Wednesday, September 21, 2016

CIRA Election Forum

The Canadian Internet Registration Authority (CIRA) is holding its annual board election. In the election campaign's online forum, there's an interesting thread on CIRA as a Membership Based Organization. Yesterday I posted a comment there; I'm reposting it below (with better links) followed by some further thoughts. So although the election forum will be closed to comments after tomorrow noon (Eastern Time) when voting starts, we can continue discussing here.





Great discussion on this important topic! Thank you paulandersen for launching it. I'm one of the few actively engaged CIRA members for the past five years – see my blog at votermedia.blogspot.ca/search/label/CIRA. As you can see from the tag cloud there, I've studied various membership organizations, with a focus on engagement and accountability.

Picking up on comments already made on this thread above:

I agree with Kerry Brown: "... having a large number of members is important, even if the vast majority do not engage. It provides a check in case something goes wrong."

I also agree with leedale and the "interested citizen who is not a .ca domain owner, that they were curious why this membership stipulation exists, particularly as CIRA continues to invest in other initiatives that impact them. They would like to participate as a member, but without a .ca domain name, can't. That's an interesting question to me as CIRA continues to build towards a better online Canada."

Indeed, CIRA affirms that "Proceeds from every .CA sold are reinvested directly into the Canadian Internet community through the Community Investment Program." As you can see from the CIP projects, they benefit all Canadians, not just domain registrants. So CIRA sees the Canadian Internet community as including all Canadians who use the internet. It would make sense to let any Canadian join CIRA, which would increase member engagement and accountability.

Good suggestion Rowena, to consider letting members vote on Community Investment projects. CIRA could take a first step in that direction by letting members vote to allocate a small budget among competing providers of voter information during the CIRA board election each year. That would help us choose the best director candidates, and increase voter turnout by reducing the amount of research each member must do to vote intelligently. I've outlined this idea in several places, including:

- votermedia.blogspot.ca/2012/04/keep-canadas-internet-democratic-oppose.html

- votermedia.org/publications/2016-09-06-Latham-comments-on-Canadian-Journalism-Policy.pdf

Discussions like this thread are too important to erase. We should enhance member information and engagement by keeping an online forum open year-round on any CIRA-related topics, with a special section for this election forum each year. It's often helpful to see what was said on a topic in the past, so we can build on it instead of reinventing it.

Lack of member involvement in this election forum is also not surprising because of its design flaws:

- Frank_Michlick above: "I do think the election site could use some improvements as well - I always find that I have to search for the timeline and details of the process and yet this isn't the first time I'm going through it."

- Rowena: "Do you find it a bit difficult to find this forum if you don't know exactly where to go?

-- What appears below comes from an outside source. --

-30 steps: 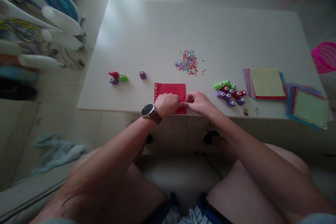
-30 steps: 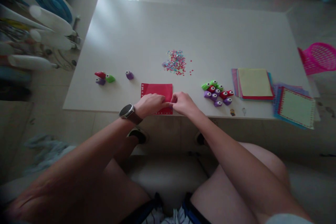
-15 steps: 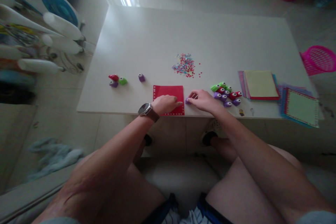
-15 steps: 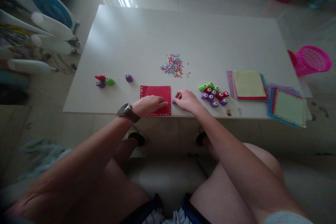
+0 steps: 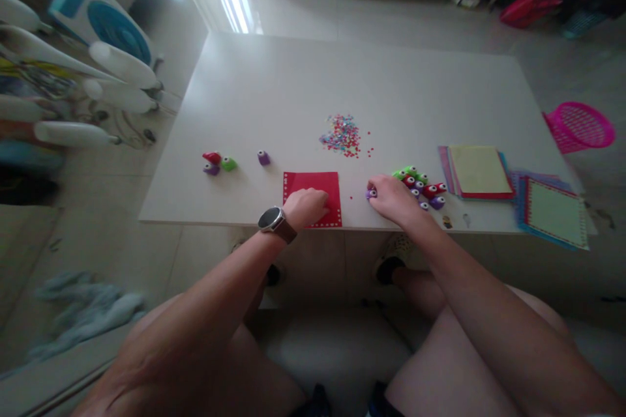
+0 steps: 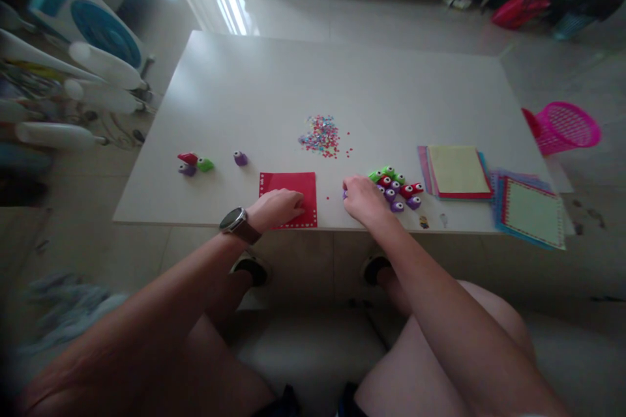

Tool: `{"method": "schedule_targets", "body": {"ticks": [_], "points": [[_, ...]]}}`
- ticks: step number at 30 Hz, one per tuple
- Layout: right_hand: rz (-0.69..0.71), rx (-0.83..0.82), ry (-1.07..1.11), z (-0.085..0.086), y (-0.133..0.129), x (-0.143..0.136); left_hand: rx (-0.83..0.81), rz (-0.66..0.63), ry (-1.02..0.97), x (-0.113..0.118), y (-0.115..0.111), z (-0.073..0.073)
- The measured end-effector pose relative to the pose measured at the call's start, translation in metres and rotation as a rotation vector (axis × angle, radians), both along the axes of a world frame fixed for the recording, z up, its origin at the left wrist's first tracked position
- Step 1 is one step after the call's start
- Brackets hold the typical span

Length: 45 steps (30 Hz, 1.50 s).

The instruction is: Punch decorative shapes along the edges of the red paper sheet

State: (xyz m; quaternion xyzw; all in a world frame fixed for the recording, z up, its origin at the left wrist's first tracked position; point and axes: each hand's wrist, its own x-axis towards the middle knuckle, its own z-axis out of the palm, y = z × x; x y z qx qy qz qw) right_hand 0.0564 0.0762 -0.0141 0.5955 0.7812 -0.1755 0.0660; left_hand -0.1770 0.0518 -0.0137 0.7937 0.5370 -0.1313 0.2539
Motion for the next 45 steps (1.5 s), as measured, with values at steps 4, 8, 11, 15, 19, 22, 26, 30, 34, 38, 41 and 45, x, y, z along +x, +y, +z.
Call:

My link goes to the CIRA Home page but I need to search to get to the Forum..." Indeed, on CIRA's home page there is no mention of the election or this forum. Reminds me of the movie "A Funny Thing Happened on the Way to the Forum" :-)

- Once you get to the forum, you see the message "Get to know the final candidates!" But there's no link to the list of candidates and their candidate statements. If you got to the forum by a direct link (like from a CIRA email), good luck finding that important candidate info.

- Arriving at the forum for the first time, you can see "Log in to post new content in the forum." Click that and you find the instruction "Enter your Canadian Internet Registration Authority (CIRA) username." In the past 5 years I've been prompted to create several CIRA usernames, at member.cira.ca, cif.cira.ca, participate.cira.ca, and forum.cira.ca. So I tried them all, and they all failed. Then it occurred to me that the instruction should have said "You now have to create yet another CIRA username!" I'm persistent, but other members may not be.

Apologies for this lengthy post, but it all seems relevant. I look forward to your further discussion – too bad this forum closes in 2 days. Feel free to contact me: mark@votermedia.org



The lack of members at the CIRA forum reminds me of a UBC student union election event I attended in January 2006. They had reserved the campus movie theatre for this in-person forum (not online). I don't think I saw any student there besides the candidates and the event chairperson. I was a non-student curious about the election process. They looked at each other and said "What are we doing here?" So they unplugged their mike and speakers, and moved the forum into the lounge area outside the theatre, where quite a few students were hanging out in easy chairs, eating, chatting and maybe studying.

Later that year I went to a student council meeting, and offered to sponsor a competition for reporters to cover their January 2007 election. That led to a multi-year implementation -- results described in the video How Votermedia Affects Election Campaigns and the report Experiments in Voter Funded Media.


As I've done in past years, I will soon post about who I'm voting for in the CIRA election and why.